> **TASK BRIEF**
Reproduce all entries precisely as they are written.

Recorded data
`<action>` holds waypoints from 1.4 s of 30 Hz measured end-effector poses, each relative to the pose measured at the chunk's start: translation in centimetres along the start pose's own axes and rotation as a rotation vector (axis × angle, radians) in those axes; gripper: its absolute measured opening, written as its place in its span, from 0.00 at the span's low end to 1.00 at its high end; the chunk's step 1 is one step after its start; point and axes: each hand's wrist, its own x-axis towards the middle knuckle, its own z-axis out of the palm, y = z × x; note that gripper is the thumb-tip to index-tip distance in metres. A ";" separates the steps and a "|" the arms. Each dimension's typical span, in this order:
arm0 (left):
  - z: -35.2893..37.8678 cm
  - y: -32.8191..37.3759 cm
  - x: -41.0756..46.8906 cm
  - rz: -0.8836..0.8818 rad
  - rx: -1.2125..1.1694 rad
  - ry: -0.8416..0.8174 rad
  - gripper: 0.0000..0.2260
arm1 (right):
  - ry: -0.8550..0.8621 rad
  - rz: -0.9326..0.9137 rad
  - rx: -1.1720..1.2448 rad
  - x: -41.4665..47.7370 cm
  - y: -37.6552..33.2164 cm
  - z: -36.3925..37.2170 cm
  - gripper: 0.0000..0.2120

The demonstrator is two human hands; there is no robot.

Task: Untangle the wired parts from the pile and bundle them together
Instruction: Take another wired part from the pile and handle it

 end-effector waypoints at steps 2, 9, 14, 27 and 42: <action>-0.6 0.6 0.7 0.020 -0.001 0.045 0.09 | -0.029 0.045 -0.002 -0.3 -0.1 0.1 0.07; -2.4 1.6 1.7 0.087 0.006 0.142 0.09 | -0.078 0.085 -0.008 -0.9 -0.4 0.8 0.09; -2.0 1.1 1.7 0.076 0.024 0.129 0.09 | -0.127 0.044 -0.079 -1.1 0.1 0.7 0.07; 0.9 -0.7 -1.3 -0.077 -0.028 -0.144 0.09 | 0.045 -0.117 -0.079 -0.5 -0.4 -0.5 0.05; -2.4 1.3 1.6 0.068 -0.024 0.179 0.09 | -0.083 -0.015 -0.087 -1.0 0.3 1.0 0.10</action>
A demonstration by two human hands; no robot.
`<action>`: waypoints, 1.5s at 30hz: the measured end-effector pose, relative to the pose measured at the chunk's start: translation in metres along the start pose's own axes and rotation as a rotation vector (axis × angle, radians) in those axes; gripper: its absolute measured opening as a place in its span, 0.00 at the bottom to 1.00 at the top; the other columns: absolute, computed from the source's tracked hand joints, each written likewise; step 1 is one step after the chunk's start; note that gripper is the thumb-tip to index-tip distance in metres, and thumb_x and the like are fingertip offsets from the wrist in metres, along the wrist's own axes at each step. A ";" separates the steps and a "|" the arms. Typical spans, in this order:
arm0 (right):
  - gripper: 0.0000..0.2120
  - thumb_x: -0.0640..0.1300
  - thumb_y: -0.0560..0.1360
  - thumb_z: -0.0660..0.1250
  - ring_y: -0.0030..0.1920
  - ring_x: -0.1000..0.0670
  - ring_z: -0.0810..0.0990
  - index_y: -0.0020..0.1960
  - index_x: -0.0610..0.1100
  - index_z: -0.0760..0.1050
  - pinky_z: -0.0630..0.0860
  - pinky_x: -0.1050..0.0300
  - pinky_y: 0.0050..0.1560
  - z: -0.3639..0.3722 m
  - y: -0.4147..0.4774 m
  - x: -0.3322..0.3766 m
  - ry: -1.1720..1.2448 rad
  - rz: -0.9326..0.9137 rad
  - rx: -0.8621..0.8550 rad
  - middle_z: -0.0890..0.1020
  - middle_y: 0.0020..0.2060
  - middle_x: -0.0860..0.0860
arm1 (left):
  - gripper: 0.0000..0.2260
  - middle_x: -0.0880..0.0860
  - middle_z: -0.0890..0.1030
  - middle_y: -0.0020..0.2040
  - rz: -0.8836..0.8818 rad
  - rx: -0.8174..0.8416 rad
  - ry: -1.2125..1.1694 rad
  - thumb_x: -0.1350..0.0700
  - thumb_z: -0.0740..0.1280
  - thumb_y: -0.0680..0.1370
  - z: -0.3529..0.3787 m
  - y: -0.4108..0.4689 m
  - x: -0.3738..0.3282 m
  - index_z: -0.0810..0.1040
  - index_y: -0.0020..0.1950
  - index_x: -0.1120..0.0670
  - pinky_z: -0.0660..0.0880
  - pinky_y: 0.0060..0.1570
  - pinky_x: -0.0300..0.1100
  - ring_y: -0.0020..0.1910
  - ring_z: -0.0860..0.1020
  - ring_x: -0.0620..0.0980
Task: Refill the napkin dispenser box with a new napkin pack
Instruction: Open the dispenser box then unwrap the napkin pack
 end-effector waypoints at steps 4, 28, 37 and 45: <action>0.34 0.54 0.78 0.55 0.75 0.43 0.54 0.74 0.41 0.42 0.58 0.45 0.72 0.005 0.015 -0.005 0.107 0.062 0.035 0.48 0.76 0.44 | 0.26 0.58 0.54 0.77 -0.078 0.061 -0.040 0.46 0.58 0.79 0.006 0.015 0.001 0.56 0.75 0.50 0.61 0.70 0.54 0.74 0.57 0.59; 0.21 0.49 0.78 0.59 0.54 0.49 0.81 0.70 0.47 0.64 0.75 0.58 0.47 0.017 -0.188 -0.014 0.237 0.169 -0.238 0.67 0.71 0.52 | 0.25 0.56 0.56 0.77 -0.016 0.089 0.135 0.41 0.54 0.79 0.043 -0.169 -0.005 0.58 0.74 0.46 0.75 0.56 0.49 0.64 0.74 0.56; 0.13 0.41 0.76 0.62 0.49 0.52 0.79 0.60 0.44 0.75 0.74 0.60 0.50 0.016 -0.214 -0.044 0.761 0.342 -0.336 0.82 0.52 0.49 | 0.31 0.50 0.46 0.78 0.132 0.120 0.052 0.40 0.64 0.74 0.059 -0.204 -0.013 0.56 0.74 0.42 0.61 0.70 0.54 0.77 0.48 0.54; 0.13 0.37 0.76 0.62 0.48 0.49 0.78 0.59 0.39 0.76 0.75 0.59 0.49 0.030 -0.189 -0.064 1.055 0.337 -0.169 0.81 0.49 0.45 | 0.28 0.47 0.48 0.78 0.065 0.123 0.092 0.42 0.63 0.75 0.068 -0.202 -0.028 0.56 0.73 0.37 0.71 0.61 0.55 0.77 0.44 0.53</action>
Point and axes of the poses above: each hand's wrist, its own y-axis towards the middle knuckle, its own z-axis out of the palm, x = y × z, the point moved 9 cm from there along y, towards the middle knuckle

> **OUTPUT**
`<action>` holds waypoints from 1.4 s of 30 Hz measured end-effector poses, each relative to the pose measured at the chunk's start: translation in centimetres along the start pose's own axes and rotation as a rotation vector (axis × angle, radians) in those axes; gripper: its absolute measured opening, written as its place in its span, from 0.00 at the span's low end to 1.00 at its high end; the chunk's step 1 is one step after its start; point and axes: each hand's wrist, its own x-axis towards the middle knuckle, its own z-axis out of the palm, y = z × x; note that gripper is the thumb-tip to index-tip distance in metres. A ";" separates the steps and a "|" the arms. Each dimension's typical span, in this order:
arm0 (left):
  - z: -35.2893..37.8678 cm
  - y: -32.8191..37.3759 cm
  - x: -41.0756..46.8906 cm
  - rz: -0.8836..0.8818 rad
  - rx: -1.2125..1.1694 rad
  - ry: -0.8416..0.8174 rad
  - gripper: 0.0000..0.2260
arm1 (right):
  - ry: -0.8550..0.8621 rad
  - rz: -0.9326..0.9137 rad
  - rx: -1.1720..1.2448 rad
  - x: -41.4665..47.7370 cm
  - y: -37.6552..33.2164 cm
  - z: -36.3925..37.2170 cm
  - gripper: 0.0000..0.2120

The demonstrator is two human hands; there is no robot.

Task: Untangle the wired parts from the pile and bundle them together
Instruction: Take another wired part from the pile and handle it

 end-effector waypoints at steps 2, 9, 14, 27 and 42: <action>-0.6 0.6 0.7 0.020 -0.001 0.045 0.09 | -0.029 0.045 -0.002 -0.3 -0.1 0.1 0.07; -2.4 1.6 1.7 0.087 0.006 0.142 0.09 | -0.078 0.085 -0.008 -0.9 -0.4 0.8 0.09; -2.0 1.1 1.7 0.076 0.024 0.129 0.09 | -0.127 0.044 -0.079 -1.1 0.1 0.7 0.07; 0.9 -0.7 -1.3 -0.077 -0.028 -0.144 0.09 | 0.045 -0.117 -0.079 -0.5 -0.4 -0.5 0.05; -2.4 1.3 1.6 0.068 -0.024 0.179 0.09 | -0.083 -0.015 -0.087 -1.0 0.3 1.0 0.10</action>
A demonstration by two human hands; no robot.
`<action>`: waypoints, 1.5s at 30hz: the measured end-effector pose, relative to the pose measured at the chunk's start: translation in metres along the start pose's own axes and rotation as a rotation vector (axis × angle, radians) in those axes; gripper: its absolute measured opening as a place in its span, 0.00 at the bottom to 1.00 at the top; the other columns: absolute, computed from the source's tracked hand joints, each written likewise; step 1 is one step after the chunk's start; note that gripper is the thumb-tip to index-tip distance in metres, and thumb_x and the like are fingertip offsets from the wrist in metres, along the wrist's own axes at each step. A ";" separates the steps and a "|" the arms. Typical spans, in this order:
arm0 (right):
  - gripper: 0.0000..0.2120
  - thumb_x: -0.0640..0.1300
  - thumb_y: -0.0560..0.1360
  - thumb_z: -0.0660..0.1250
  - ring_y: -0.0030..0.1920
  - ring_x: -0.1000..0.0670
  - ring_z: -0.0810..0.0990
  - index_y: -0.0020..0.1960
  - index_x: -0.0610..0.1100
  - index_z: -0.0760..0.1050
  - pinky_z: -0.0630..0.0860
  - pinky_x: -0.1050..0.0300
  - pinky_y: 0.0050..0.1560
  - z: -0.3639..0.3722 m
  - y: -0.4147..0.4774 m
  - x: -0.3322..0.3766 m
  - ry: -1.1720..1.2448 rad
  - rz: -0.9326..0.9137 rad
  - rx: -0.8621..0.8550 rad
  - middle_z: -0.0890..0.1020
  - middle_y: 0.0020..0.2060
  - middle_x: -0.0860..0.0860
arm1 (left):
  - gripper: 0.0000..0.2260
  - middle_x: -0.0880..0.0860
  - middle_z: -0.0890..0.1030
  - middle_y: -0.0020..0.2040
  - rz: -0.8836..0.8818 rad
  - rx: -0.8174..0.8416 rad
  - ry: -1.2125..1.1694 rad
  - thumb_x: -0.1350..0.0700
  - thumb_z: -0.0740..0.1280
  - thumb_y: -0.0680..0.1370
  - z: -0.3529..0.3787 m
  - y: -0.4108..0.4689 m
  - x: -0.3738..0.3282 m
  - index_z: -0.0810..0.1040
  - index_y: -0.0020..0.1950
  - index_x: -0.1120..0.0670
  - pinky_z: -0.0660..0.0880
  - pinky_y: 0.0060..0.1570
  - pinky_x: -0.0300..0.1100
  - ring_y: -0.0020..0.1910
  - ring_z: -0.0860..0.1020
  - ring_x: -0.0620..0.0980
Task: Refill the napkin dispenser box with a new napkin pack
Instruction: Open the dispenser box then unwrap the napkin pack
 end-effector waypoints at steps 4, 28, 37 and 45: <action>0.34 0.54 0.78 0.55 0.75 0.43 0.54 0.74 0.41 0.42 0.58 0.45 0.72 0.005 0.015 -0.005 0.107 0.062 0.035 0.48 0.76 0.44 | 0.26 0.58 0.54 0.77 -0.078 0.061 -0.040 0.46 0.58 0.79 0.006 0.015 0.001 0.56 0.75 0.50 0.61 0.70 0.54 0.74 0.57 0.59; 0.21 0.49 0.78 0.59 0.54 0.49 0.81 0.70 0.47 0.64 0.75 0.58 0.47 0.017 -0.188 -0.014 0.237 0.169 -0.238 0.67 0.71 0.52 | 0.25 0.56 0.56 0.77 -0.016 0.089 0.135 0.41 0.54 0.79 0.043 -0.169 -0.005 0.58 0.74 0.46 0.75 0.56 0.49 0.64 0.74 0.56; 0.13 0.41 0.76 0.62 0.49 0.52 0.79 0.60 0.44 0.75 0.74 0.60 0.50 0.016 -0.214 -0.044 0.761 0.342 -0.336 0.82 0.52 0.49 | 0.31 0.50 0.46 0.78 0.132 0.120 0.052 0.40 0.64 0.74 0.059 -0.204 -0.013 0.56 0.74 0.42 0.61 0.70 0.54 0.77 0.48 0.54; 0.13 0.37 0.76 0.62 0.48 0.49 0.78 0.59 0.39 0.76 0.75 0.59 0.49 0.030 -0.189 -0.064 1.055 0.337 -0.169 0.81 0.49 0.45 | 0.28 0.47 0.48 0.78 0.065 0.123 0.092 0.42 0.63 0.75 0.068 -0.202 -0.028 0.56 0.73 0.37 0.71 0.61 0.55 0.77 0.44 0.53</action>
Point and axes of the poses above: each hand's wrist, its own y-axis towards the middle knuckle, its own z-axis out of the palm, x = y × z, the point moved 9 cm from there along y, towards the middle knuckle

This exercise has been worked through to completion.